*PROBLEM STATEMENT*
Return the records exactly as they are.

*TASK MATERIAL*
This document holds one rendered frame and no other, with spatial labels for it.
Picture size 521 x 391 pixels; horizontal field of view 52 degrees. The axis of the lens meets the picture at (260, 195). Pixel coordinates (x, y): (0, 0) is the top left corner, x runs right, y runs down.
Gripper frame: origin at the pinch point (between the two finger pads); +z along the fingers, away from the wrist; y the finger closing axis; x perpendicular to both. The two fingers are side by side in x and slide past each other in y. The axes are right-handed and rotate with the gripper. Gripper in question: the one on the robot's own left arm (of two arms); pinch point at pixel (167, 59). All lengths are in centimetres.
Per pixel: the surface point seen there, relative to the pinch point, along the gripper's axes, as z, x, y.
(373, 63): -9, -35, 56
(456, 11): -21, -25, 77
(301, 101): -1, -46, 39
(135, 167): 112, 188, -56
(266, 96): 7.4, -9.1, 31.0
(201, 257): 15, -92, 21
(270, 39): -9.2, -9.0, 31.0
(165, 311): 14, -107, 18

*SOLUTION TO THE PROBLEM*
This document holds one rendered frame and no other, with spatial labels for it.
Picture size 521 x 391 pixels; horizontal field of view 52 degrees. The axis of the lens meets the picture at (260, 195). Pixel coordinates (x, y): (0, 0) is the top left corner, x runs right, y runs down.
Gripper frame: origin at the pinch point (between the two finger pads); +z along the fingers, away from the wrist; y the finger closing axis; x perpendicular to both. The two fingers are side by side in x and slide past each other in y. The axes are right-handed and rotate with the gripper. Gripper in question: the one on the robot's own left arm (of two arms); pinch point at pixel (167, 59). All lengths are in centimetres.
Per pixel: the surface point seen there, relative to the pinch point, along the gripper's axes, as z, x, y.
(373, 63): -9, -35, 56
(456, 11): -21, -25, 77
(301, 101): -1, -46, 39
(135, 167): 112, 188, -56
(266, 96): 7.4, -9.1, 31.0
(201, 257): 15, -92, 21
(270, 39): -9.2, -9.0, 31.0
(165, 311): 14, -107, 18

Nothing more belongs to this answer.